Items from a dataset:
BEGIN
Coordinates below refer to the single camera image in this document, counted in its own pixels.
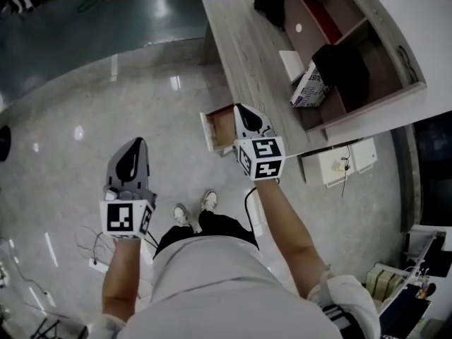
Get person's left white shoe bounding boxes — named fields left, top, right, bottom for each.
left=172, top=203, right=194, bottom=227

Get person's left forearm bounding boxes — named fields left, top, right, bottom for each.
left=101, top=236, right=143, bottom=323

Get black framed glass door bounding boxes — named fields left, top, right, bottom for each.
left=412, top=110, right=452, bottom=227

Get dark screen panel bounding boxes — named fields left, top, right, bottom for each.
left=379, top=282, right=434, bottom=339

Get large white box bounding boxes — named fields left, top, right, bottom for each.
left=299, top=146, right=355, bottom=189

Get black cloth bundle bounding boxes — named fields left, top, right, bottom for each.
left=251, top=0, right=287, bottom=32

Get person's black trousers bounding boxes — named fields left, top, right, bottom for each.
left=153, top=210, right=261, bottom=261

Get black folding stand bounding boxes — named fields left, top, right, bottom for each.
left=30, top=317, right=89, bottom=339

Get thin black cable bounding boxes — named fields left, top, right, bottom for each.
left=339, top=143, right=354, bottom=198

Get black tangled cable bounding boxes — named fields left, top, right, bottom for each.
left=74, top=224, right=116, bottom=261

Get black round stand base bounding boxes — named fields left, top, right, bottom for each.
left=0, top=125, right=13, bottom=162

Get black coiled cable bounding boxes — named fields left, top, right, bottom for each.
left=396, top=44, right=421, bottom=84

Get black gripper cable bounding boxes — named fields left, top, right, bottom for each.
left=244, top=186, right=261, bottom=242

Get black box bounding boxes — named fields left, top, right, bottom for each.
left=311, top=43, right=372, bottom=95

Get white table frame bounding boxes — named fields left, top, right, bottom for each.
left=402, top=224, right=452, bottom=279

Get small white box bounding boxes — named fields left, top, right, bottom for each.
left=349, top=137, right=379, bottom=174

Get person's white shoe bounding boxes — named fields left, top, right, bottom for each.
left=200, top=189, right=218, bottom=213
left=172, top=203, right=194, bottom=227

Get printed letter pattern box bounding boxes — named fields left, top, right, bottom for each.
left=289, top=59, right=335, bottom=109

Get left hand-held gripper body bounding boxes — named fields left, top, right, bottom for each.
left=99, top=185, right=158, bottom=241

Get grey wooden shelf hutch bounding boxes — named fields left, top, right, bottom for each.
left=254, top=0, right=429, bottom=141

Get person's light grey shirt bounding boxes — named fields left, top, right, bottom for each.
left=88, top=236, right=383, bottom=339

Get white flat box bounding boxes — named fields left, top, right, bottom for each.
left=278, top=49, right=306, bottom=83

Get person's right white shoe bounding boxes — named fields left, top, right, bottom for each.
left=200, top=189, right=218, bottom=213

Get strapped cardboard boxes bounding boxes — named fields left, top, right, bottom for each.
left=364, top=263, right=408, bottom=302

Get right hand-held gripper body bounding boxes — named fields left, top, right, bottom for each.
left=234, top=128, right=287, bottom=182

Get wooden drawer with white front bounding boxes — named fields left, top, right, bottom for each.
left=198, top=104, right=239, bottom=153

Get person's right forearm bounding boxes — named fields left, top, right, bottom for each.
left=251, top=178, right=331, bottom=300

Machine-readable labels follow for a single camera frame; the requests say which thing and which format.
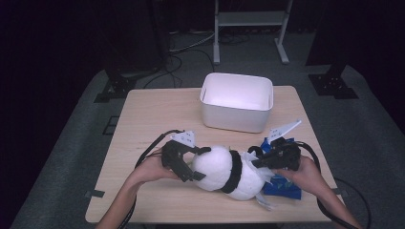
END
Task description: Where does the string "single" appear in the records? Copy every line that holds it.

Task answer:
Coordinates below refer to the single camera image in this document, counted in its own pixels.
Machine-readable labels follow for a single camera frame; the requests say which thing and which format.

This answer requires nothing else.